All teams compete on a singlespeed, 46x18 State Bicycle company frame. This marks the race’s first year on State Bicycles after being held on Schwinn or AMC Roadmasters since the race’s inception. It also marks the first year they have three-piece cranks and tapered bottom brackets, a welcome change for mechanics from the single-piece setup. Tires are team-issued 32c Panaracer Paselas. Wheels must have 36-count steel spokes (32 in the front) in a three-cross pattern, gauge 14, and must have bolt-on axles.They have flat pedals, no toe clips or cages, and riders wear anything from Five-10s mountain bike shoes to plain sneakers.
They have a rear coaster brake (and no handlebar-mounted brake). And while many other components may be swapped out, there’s no carbon in sight, though you can find many high-flange Dura Ace or Campy track hubs. Each team has just two bikes, and without quick release seat adjusters, tape and names mark the seatposts on those teams with enough equipment to swap them out for riders of different heights.
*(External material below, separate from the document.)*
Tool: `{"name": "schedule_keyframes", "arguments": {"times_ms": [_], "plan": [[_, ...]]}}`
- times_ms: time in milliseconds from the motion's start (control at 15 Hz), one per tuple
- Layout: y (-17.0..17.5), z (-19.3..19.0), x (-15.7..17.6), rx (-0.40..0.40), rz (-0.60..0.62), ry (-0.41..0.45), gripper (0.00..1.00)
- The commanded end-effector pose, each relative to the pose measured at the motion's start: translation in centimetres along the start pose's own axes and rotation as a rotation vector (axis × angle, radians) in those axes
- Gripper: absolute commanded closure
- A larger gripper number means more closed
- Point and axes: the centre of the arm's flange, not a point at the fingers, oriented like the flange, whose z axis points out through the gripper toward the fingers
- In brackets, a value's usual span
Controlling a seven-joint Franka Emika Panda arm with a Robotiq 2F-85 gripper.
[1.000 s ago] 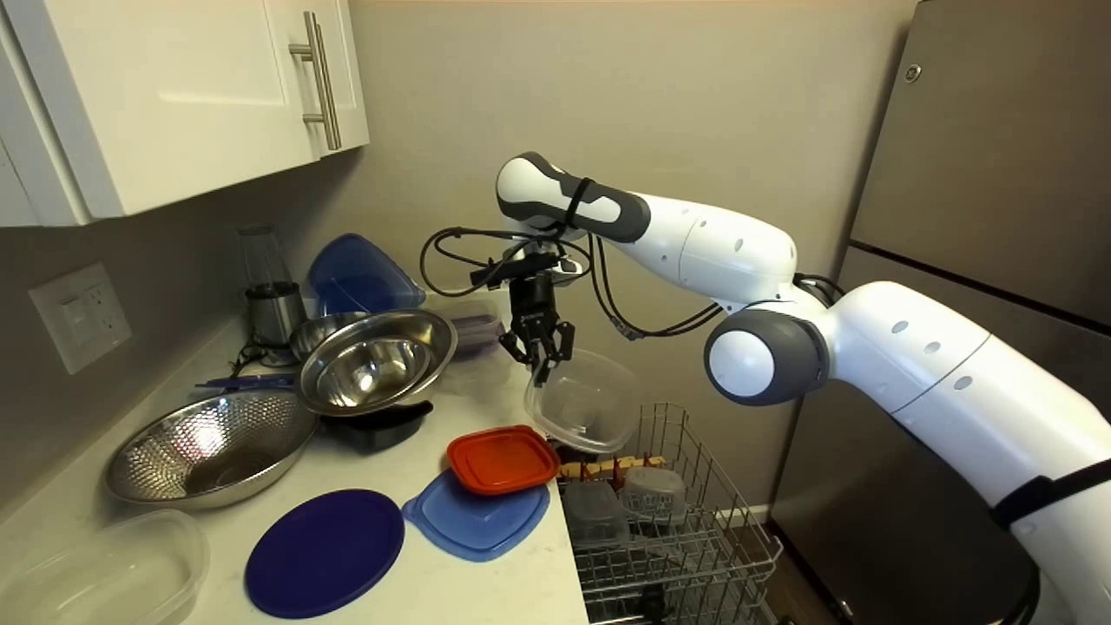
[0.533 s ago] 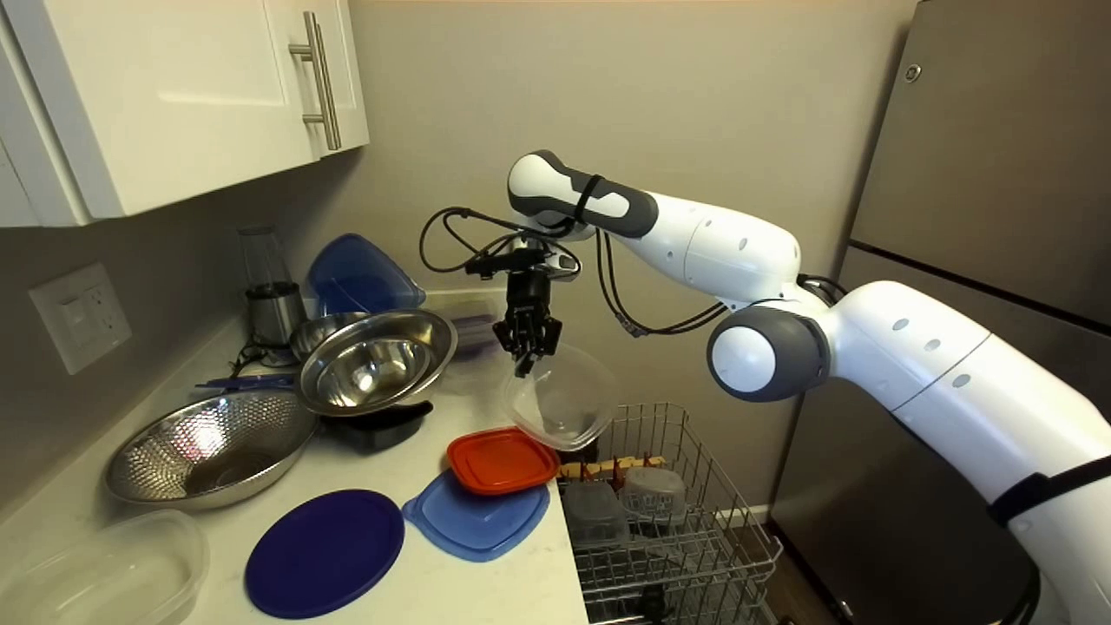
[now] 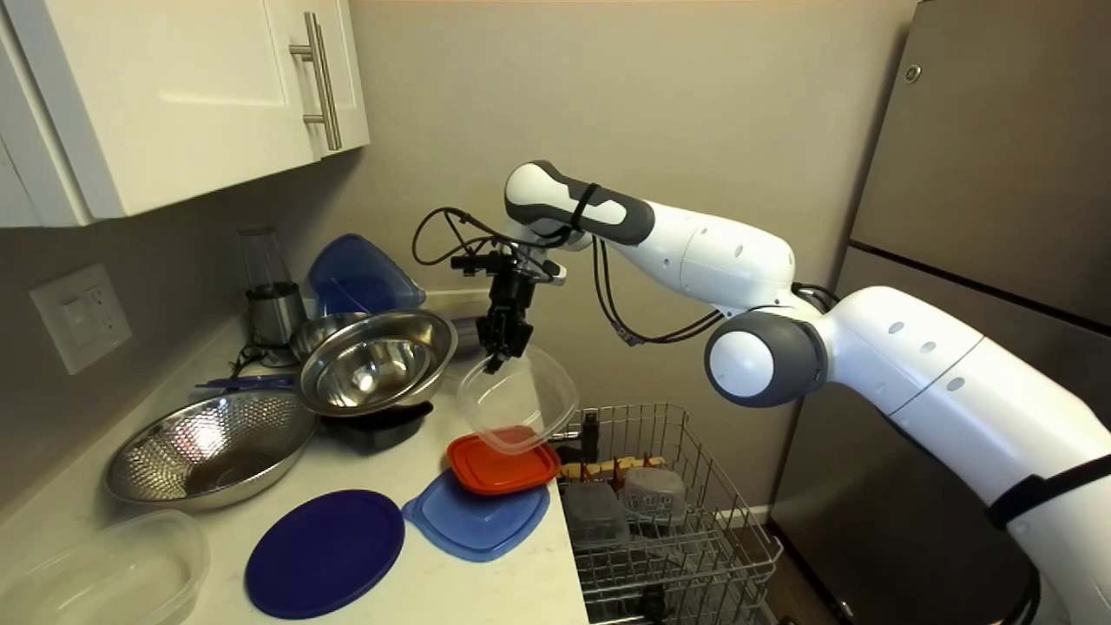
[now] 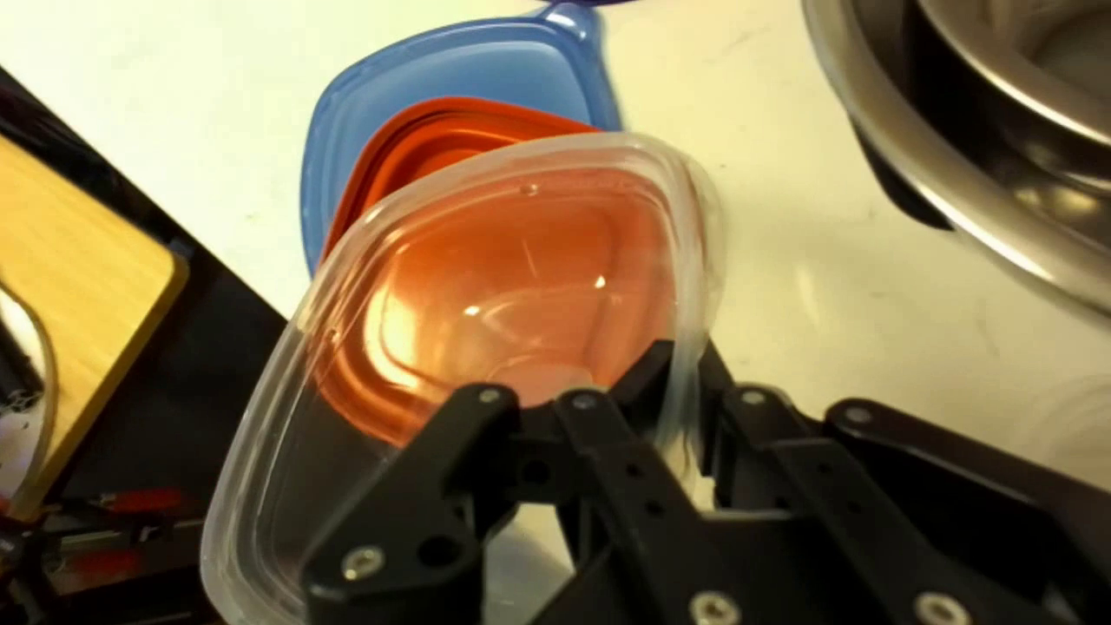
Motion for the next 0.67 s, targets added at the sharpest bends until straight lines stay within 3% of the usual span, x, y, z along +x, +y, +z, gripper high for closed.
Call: {"name": "schedule_keyframes", "arguments": {"times_ms": [0, 200, 600], "plan": [[0.4, 3.5, 0.8, 0.093, -0.021, -0.082, 0.98], [-1.7, 5.4, 1.4, 0.142, -0.046, -0.114, 0.98], [-2.1, 7.8, 0.0, 0.132, -0.118, -0.156, 0.98]]}}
Penalties: Riders may be assessed a penalty for rules violations, served prior to the end of the race by the team’s rider being stopped next to the official for the requisite number of seconds.
5 P.M. Friday: The Women’s Race
Riders are warming up on the cinder track as the stands fill with fans, undeterred by the much- cooler temperatures and continued threat of rain. As the warm-up period closes, teams line up in starting order, no bicycles, as each rider is introduced one-by-one, name and hometown, to cheers and a handshake from the university president. The track is deemed too wet for the ceremonial parade laps from Indy 500 race cars, but the teams each walk around the full track, waving to the crowd, before the starting rider lines up next to her bicycle in the grid. With additional pomp and circumstance before the race begins, riders bring folding chairs into the start grid to save their legs.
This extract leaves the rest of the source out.